--- START ---
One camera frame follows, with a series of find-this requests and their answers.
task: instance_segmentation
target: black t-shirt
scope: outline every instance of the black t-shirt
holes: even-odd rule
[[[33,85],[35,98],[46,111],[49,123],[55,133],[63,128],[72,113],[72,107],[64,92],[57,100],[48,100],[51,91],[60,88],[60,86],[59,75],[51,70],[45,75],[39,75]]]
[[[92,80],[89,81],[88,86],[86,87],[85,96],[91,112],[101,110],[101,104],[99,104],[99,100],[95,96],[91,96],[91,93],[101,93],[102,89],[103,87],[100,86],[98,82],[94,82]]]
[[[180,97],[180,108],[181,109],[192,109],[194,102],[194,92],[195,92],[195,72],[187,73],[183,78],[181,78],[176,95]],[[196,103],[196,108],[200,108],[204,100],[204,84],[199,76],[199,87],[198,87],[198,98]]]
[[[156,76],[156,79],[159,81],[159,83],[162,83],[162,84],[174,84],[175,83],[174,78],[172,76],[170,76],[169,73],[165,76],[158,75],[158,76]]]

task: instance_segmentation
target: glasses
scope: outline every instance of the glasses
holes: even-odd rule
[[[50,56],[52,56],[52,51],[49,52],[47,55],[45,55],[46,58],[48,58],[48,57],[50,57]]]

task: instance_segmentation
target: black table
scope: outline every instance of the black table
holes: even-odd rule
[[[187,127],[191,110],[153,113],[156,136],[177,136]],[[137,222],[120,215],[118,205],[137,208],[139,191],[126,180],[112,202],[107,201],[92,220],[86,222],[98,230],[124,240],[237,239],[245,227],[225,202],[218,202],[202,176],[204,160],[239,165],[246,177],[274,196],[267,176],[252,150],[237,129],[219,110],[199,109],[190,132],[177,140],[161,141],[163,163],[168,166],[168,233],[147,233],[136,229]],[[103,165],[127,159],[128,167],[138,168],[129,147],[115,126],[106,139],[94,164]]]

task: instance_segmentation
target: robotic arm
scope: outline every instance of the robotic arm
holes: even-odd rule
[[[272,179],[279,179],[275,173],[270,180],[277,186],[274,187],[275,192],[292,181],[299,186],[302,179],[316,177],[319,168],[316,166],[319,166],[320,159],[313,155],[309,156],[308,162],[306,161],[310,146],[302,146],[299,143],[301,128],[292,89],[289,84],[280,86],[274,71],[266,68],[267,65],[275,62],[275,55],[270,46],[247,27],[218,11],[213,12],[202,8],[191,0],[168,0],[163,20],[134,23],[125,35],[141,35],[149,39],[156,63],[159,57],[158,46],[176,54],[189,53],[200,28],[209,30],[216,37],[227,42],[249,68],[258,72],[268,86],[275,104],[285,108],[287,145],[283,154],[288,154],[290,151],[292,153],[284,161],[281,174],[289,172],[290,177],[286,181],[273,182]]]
--- END ---
| Your assignment |
Nothing but the lines from the one containing "target: black table" through the last line of the material should be returned, each exactly as written, both ends included.

| Result of the task |
target: black table
scope: outline every instance of the black table
holes: even-odd rule
[[[187,127],[191,110],[153,113],[156,136],[177,136]],[[137,222],[120,215],[118,205],[137,208],[139,191],[126,180],[112,202],[107,201],[92,220],[86,222],[98,230],[124,240],[237,239],[245,227],[225,202],[218,202],[202,176],[204,160],[239,165],[246,177],[274,196],[267,176],[252,150],[237,129],[219,110],[199,109],[190,132],[177,140],[161,141],[163,163],[168,166],[168,233],[147,233],[136,229]],[[103,165],[127,159],[128,167],[138,168],[129,147],[115,126],[106,139],[94,164]]]

task: instance_segmentation
target: robotic arm
scope: outline every instance of the robotic arm
holes: even-odd rule
[[[272,179],[279,179],[275,173],[270,180],[277,186],[274,187],[275,192],[292,181],[299,186],[302,179],[316,177],[319,168],[316,166],[319,166],[320,159],[313,155],[309,156],[308,162],[306,161],[310,146],[302,146],[299,143],[301,128],[292,89],[289,84],[280,86],[274,71],[266,68],[267,65],[275,62],[275,55],[270,46],[247,27],[218,11],[213,12],[202,8],[191,0],[168,0],[163,20],[134,23],[125,35],[141,35],[149,39],[156,63],[159,57],[158,46],[176,54],[189,53],[200,28],[209,30],[216,37],[227,42],[249,68],[258,72],[268,86],[275,104],[285,108],[287,145],[283,154],[288,154],[290,151],[292,153],[284,161],[281,174],[289,172],[290,177],[286,181],[273,182]]]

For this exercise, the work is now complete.